▶ _TASK DETAILS_
Search the material for lines containing the word "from", and copy each one.

▶ _SOURCE MATERIAL_
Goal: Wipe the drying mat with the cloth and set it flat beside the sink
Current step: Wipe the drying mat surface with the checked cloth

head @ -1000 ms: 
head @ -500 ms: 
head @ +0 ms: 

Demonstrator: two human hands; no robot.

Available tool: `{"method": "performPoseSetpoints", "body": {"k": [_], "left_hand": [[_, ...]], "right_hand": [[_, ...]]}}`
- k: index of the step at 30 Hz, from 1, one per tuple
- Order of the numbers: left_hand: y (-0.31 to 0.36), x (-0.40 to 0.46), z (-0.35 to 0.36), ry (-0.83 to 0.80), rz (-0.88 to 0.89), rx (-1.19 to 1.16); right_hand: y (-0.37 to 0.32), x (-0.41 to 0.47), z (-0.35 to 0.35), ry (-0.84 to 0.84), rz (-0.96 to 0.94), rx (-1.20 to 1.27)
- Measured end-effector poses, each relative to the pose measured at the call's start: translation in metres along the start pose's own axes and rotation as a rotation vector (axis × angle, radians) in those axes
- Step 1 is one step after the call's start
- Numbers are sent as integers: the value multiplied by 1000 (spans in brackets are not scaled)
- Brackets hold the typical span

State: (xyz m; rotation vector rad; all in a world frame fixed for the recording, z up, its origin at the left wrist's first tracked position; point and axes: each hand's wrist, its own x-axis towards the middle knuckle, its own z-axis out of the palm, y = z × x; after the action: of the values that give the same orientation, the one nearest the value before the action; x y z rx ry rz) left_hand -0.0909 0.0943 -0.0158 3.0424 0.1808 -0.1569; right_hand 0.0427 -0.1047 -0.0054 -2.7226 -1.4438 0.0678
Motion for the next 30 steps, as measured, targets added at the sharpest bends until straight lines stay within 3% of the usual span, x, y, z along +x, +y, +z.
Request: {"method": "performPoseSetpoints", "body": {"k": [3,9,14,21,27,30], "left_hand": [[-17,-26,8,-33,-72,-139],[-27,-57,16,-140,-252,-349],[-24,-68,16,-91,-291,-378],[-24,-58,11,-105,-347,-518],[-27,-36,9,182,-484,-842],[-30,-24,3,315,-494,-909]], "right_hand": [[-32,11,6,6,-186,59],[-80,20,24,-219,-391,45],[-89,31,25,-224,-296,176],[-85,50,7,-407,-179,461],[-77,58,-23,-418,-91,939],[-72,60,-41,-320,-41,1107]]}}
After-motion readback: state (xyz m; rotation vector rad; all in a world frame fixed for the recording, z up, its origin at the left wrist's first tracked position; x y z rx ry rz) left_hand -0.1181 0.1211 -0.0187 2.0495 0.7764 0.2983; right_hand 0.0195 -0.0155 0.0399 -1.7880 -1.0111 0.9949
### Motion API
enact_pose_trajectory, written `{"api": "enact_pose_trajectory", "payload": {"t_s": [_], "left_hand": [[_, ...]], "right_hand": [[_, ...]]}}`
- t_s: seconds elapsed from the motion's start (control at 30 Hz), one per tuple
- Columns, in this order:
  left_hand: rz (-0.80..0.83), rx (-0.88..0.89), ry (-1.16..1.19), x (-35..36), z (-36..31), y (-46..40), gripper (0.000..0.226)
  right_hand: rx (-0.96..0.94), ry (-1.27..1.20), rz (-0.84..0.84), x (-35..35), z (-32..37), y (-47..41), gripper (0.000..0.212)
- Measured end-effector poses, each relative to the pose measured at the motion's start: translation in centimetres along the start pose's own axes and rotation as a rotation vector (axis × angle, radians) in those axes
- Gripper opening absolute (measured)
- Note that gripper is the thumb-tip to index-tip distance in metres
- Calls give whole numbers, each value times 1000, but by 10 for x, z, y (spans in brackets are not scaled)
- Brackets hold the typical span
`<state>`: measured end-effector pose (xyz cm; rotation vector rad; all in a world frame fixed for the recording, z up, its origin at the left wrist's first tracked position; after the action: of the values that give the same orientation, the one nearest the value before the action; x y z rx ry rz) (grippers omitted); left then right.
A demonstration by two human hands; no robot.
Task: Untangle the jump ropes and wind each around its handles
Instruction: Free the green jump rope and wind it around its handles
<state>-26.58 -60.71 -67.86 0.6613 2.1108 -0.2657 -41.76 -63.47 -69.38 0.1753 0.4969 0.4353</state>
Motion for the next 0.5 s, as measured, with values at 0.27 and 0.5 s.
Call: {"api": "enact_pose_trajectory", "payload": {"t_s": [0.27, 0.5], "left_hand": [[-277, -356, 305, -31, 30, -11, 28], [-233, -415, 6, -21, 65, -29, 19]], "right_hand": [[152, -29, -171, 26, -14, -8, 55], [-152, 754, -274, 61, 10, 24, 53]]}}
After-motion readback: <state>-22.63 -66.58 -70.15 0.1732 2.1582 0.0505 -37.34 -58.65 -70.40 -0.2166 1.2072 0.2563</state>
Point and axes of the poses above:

▶ _ANSWER SECTION_
- k: index of the step at 30 Hz, from 1, one per tuple
- t_s: seconds elapsed from the motion's start (control at 30 Hz), one per tuple

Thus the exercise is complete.